Fotoeins Fotografie

location bifurcation, place & home
liqted, Licton Springs, Licton Springs Park, Duwamish, iron spring, red paint, iron oxide, red mud, Seattle, WA, USA, fotoeins.com

Fotoeins Friday: native Seattle, Licton Springs

This is “líqtəd”, known today as Licton Springs. This place is Seattle’s first native landmark.⁣⁣

⁣⁣In a corner of Licton Springs Park, a couple of wood bridges cross over small creeks. Despite encroachment by urbanization over many decades and the pressure of being squeezed between Aurora Avenue and the Interstate-5 freeway, the water flow has essentially continued from the time before white/European colonization. Four springs and their emergent creeks flowed south into what is now called Green Lake. One of these springs, the “iron spring”, remains visible; the outflow merging downstream with a larger creek and iron-oxide mud staining the ground red. A cement ring collar provides some protection around the spring, a visible attempt to preserving this historic location. As a sacred site with medicinal and cultural use, the Duwamish people camped and built sweat lodges near these springs; they bathed in the mineral-rich waters and used the brightly coloured mud to make paint.

⁣⁣On 16 October 2019, the city of Seattle’s Landmarks Preservation Board approved the designation of the Duwamish site and Licton Springs Park as an official historic landmark of the city.
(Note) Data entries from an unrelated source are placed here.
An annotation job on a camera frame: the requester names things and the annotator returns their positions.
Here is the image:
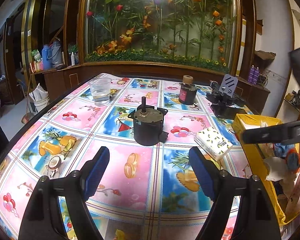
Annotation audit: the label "colourful patterned tablecloth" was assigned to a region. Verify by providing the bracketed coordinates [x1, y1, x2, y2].
[0, 76, 251, 239]

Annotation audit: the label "blue thermos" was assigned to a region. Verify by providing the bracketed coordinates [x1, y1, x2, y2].
[42, 44, 52, 70]

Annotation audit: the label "grey thermos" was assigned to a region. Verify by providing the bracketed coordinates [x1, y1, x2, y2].
[51, 39, 63, 68]

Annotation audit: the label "flower display glass cabinet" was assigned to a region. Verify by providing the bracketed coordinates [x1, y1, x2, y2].
[64, 0, 256, 74]

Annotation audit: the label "blue cloth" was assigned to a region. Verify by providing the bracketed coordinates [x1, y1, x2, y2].
[273, 143, 300, 173]

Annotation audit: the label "yellow cardboard box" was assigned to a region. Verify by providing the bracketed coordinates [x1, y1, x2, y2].
[232, 114, 300, 226]

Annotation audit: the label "clear plastic cup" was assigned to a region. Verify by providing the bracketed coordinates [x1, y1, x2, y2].
[89, 77, 111, 106]

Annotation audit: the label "white spray bottle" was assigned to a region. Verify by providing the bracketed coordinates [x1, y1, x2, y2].
[71, 52, 76, 66]

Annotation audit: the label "dark jar with cork lid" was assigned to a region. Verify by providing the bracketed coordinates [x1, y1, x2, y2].
[179, 75, 198, 105]

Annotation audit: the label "black phone stand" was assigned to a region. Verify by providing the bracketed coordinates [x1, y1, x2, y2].
[206, 74, 247, 120]

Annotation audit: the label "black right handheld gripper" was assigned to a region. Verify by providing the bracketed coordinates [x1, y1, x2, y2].
[239, 48, 300, 145]

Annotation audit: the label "purple bottles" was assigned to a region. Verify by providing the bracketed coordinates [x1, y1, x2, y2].
[248, 65, 260, 85]

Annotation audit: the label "white towel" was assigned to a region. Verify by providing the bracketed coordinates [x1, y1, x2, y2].
[263, 157, 296, 181]

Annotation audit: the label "tissue pack lemon print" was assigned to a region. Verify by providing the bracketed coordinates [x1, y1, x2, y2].
[194, 127, 233, 161]

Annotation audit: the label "white bucket with papers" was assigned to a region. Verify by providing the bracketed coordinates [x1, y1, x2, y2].
[29, 84, 50, 113]

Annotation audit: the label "black electric motor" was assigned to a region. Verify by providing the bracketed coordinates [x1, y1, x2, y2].
[128, 96, 168, 146]

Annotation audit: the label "broom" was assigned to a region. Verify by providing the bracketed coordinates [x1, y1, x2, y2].
[21, 74, 34, 125]
⁣⁣From “An Atlas of Indigenous Seattle” by Coll Thrush and Nile Thompson with maps by Amir Sheikh, appearing in Thrush’s book “Native Seattle” (2nd edition, 2017):

líqtəd (LEEQ-tud), “red paint”.

Licton Springs bears one of Seattle’s few modern place-names derived directly from Whulshootseed, the southern Seattle-area dialect of Lushootseed in the group of Coast Salish indigenous languages. People came here to the springs to collect clay, which was baked and mixed with tallow to create red paint. The area was one of the properties owned by David Denny (re. from the Denny group who landed at Alki in 1851); the area was once a health spa which eventually became a residential suburb accessible by streetcar. The rust-red springs are still visible today in Licton Springs Park.⁣⁣

liqted, Licton Springs, Licton Springs Park, Duwamish, iron spring, red paint, iron oxide, red mud, Seattle, WA, USA, fotoeins.com

Licton Springs Park: the iron spring appears on the ground at lower-centre. In the background are restrooms and the park’s playground.

I acknowledge my visit to the traditional land of the first people of Seattle, the Duwamish (Dxʷdəwʔabš) People past and present, and honour with gratitude the land itself and the Duwamish Tribe (src). I made the photos above on 7 March 2020 with a Fujifilm X70 fixed-lens prime. This post appears on Fotoeins Fotografie at fotoeins DOT com as https://wp.me/p1BIdT-h9T.

3 Responses to “Fotoeins Friday: native Seattle, Licton Springs”

    • fotoeins

      Hi and thanks, Patti; I had to know more when I learned about this landmark. I wanted to see the springs; I dipped a finger into the cool spring waters, and said a prayer for the indigenous people who once lived and thrived here. What makes this place worthwhile is it’s nowhere close to “standard” Seattle landmarks. Thanks for your comment and for stopping by!